Task item: Return, from the material below, each line in which "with" occurs.

Recorded information:
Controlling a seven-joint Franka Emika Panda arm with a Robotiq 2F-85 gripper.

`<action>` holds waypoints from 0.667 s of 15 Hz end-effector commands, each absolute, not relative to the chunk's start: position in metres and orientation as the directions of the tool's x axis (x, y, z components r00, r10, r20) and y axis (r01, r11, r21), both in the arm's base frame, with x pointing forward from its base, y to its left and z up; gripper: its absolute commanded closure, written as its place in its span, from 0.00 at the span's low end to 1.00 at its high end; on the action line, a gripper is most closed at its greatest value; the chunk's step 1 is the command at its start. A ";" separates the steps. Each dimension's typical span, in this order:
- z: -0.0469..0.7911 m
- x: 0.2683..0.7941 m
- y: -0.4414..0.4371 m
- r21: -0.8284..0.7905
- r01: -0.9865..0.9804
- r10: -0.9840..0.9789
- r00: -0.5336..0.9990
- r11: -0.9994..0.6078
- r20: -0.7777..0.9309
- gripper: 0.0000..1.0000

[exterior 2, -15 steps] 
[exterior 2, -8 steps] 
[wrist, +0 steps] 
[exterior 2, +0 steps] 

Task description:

Reply to the task:
Controlling a seven-joint Franka Emika Panda arm with a Robotiq 2F-85 gripper.
`<action>` holds waypoints from 0.667 s of 15 Hz end-effector commands, each absolute, not relative to the chunk's start: position in metres and orientation as the directions of the tool's x axis (x, y, z components r00, r10, r20) and y axis (r01, r11, r21), both in the arm's base frame, with x pointing forward from its base, y to its left and z up; gripper: its absolute commanded closure, written as its place in its span, from 0.00 at the span's low end to 1.00 at its high end; on the action line, a gripper is most closed at its greatest value; the chunk's step 1 is the command at its start. A ";" separates the steps. Each dimension's typical span, in this order:

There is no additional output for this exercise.